We Need Only Three Hadoops, And Maybe Three Systems

Enterprises like choices, they abhor vendor lock in, and they like the options that open source gives. But at the same time, too many choices fragments markets and doesn’t allow for the cultivation of larger vendors that can afford to take on the big problems. You need a balance between large enough to scale and so large as to be too overbearing, or sometimes, in the antitrust sense, to be abusive.

With the Hadoop Summit sponsored by Hortonworks going on this week and some tectonic changes in the systems market that have been going on for some months now, we are pondering how this all fits together given the current state of both Hadoop and the systems markets.

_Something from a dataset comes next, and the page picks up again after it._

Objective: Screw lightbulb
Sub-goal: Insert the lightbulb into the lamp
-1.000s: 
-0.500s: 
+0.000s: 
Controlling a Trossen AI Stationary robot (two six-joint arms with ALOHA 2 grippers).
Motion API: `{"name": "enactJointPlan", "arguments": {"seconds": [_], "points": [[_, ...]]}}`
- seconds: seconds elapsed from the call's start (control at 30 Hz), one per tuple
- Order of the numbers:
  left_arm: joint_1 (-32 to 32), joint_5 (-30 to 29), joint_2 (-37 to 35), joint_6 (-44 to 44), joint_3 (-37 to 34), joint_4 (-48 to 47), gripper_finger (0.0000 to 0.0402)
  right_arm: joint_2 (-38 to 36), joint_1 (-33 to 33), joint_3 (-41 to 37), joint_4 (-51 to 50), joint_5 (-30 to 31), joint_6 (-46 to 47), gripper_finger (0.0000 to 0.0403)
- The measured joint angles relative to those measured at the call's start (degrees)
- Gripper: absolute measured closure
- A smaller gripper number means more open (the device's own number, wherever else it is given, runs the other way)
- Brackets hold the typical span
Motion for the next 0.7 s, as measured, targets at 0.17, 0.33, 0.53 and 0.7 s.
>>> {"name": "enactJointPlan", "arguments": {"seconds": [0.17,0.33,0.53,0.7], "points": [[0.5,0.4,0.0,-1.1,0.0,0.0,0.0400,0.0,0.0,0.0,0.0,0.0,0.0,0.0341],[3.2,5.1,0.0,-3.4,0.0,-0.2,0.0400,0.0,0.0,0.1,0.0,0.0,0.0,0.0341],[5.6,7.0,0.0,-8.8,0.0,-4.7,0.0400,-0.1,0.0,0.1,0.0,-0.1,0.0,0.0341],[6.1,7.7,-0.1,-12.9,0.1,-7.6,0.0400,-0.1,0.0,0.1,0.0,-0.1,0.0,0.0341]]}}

While here at The Next Platform we indeed believe that variety makes an ecosystem healthy, we are nonetheless beginning to think that there are too many Hadoop distributions. Three has always been a magic number, as we all know well, which works out to a leader, a challenger, and an upstart in most markets. This triplet helps keep competition intense enough for healthy pricing and yet lets companies make a living and profit enough to plow some dough back into research and development.

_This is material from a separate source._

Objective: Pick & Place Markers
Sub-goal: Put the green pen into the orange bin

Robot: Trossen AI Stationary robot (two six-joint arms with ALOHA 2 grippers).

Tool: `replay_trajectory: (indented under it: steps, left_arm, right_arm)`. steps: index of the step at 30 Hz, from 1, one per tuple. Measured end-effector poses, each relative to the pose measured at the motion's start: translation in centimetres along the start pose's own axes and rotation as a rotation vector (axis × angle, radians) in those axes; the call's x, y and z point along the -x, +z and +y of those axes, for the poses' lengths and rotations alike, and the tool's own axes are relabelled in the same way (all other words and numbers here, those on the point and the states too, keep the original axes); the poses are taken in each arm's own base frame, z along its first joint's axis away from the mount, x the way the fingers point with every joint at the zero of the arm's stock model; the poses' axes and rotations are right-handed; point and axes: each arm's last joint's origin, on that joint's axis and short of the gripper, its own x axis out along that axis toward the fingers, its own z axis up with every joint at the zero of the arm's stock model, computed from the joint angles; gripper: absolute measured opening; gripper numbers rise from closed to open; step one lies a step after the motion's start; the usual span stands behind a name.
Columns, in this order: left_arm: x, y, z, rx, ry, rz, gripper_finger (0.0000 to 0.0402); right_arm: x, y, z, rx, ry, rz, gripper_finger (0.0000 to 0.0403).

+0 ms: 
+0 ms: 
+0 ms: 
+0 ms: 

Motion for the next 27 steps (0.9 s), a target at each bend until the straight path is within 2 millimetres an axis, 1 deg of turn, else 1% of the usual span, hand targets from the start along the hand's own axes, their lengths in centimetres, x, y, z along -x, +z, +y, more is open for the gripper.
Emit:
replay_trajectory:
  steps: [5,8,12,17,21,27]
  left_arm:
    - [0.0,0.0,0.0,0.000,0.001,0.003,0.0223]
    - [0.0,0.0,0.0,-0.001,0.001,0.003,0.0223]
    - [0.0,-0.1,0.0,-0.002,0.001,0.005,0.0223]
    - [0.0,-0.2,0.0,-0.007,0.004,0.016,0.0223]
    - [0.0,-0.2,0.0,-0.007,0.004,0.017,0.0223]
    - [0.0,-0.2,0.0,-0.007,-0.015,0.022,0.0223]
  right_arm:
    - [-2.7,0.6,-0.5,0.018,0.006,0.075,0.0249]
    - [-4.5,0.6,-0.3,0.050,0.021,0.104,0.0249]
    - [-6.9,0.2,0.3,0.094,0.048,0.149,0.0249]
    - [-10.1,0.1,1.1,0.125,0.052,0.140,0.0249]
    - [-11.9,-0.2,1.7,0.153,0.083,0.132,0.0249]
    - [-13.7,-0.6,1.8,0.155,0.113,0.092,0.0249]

We are also starting to think that IBM, which is trying to revitalize and open up its Power chip architecture, might be better served if it would anoint one of the larger Hadoop distros as its preferred stack and to get it all tuned up to run on Power-based servers. Such an approach is probably necessary to take on Intel in the datacenter, which was the really the point of IBM selling off its System x server division to Lenovo Group last fall.

Moreover, given the importance of open source to modern IT applications, it is probably high time that Big Blue open source key components that it sells as adjuncts to its homegrown BigInsights Hadoop distribution, and key among those is The Next Platform Symphony Java messaging platform and the General Parallel File System that is increasingly paired with Hadoop by IBM because of the significant performance advantages it offers.

Those are some pretty big changes, we realize. But the stakes are high, and with Intel being so dominant in systems these days and Cloudera being by far the most heavily funded and largest of the Hadoop distributors – and the one that Intel has an enormous financial stake in – the times call for big moves.

The Big Insight

In the past fifteen years, IBM has certainly leveraged open source to its advantage, but the company is by no means an open source purist. If Big Blue’s Systems Network Architecture was opened up back in the 1970s, we might have had a commercial Internet a lot sooner than we did, and perhaps a better one. But IBM was a company of its time, where software was closed source and proprietary. And for a lot of its key software that it either developed on its own or got through acquisitions, it has kept the source code and the responsibility of further developing that code to itself; it has also largely stuck to a traditional licensing and support model.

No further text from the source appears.